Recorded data
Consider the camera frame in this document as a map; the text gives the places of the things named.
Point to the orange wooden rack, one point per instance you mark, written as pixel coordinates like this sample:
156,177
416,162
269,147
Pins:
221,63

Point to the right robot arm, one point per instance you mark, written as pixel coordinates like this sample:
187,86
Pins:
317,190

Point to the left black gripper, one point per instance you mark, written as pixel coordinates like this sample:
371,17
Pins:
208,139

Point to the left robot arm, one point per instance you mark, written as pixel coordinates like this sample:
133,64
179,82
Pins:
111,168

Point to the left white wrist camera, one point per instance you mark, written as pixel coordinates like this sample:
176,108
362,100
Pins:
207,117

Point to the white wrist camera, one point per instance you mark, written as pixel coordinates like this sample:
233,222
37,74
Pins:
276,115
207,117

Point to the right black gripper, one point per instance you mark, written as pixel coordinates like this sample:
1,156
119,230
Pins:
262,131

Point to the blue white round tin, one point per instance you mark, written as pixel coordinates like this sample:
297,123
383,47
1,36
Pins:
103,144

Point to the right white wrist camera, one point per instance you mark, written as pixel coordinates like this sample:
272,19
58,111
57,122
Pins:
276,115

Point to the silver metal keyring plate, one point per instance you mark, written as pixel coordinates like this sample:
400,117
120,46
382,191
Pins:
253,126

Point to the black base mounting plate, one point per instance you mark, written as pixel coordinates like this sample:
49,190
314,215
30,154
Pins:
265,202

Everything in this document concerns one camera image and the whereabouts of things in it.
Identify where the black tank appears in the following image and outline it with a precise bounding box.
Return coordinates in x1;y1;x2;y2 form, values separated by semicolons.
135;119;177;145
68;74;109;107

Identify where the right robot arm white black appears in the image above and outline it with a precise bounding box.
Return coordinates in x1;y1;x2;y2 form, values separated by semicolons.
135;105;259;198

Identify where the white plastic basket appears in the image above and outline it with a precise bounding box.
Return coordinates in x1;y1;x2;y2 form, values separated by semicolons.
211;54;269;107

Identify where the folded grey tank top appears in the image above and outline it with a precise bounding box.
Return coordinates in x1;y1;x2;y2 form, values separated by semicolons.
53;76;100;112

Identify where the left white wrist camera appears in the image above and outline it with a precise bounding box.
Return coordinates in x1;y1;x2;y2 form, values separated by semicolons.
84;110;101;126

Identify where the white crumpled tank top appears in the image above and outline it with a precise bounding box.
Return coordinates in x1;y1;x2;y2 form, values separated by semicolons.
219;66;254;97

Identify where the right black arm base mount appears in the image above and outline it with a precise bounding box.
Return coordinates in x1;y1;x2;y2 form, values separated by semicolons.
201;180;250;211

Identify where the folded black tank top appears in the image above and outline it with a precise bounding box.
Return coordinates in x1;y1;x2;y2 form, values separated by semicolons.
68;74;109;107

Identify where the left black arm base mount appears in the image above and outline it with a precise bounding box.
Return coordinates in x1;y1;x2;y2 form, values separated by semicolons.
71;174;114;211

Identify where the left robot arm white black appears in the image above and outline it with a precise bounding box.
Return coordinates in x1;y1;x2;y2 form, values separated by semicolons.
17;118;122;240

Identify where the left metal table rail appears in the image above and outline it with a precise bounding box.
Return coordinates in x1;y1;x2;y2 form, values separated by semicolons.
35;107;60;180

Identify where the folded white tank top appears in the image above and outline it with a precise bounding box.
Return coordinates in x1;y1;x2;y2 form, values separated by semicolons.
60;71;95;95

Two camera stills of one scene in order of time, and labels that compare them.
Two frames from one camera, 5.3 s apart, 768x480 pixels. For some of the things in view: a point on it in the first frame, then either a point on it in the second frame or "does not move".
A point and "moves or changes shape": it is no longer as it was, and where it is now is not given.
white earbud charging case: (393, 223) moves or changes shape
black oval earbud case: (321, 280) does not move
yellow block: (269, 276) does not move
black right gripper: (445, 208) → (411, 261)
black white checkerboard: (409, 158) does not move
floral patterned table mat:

→ **ASSIGNMENT**: Copy every line of the data above in which the string "robot" appears.

→ **ANSWER SECTION**:
Point to the right robot arm, one point per instance you mark, written as pixel coordinates like this sample:
Point to the left robot arm, one point per instance you mark, written as pixel coordinates like this sample:
Identify where the right robot arm white black appears in the image above and outline it with a precise bounding box.
Identify where the left robot arm white black appears in the image above and outline it with a precise bounding box.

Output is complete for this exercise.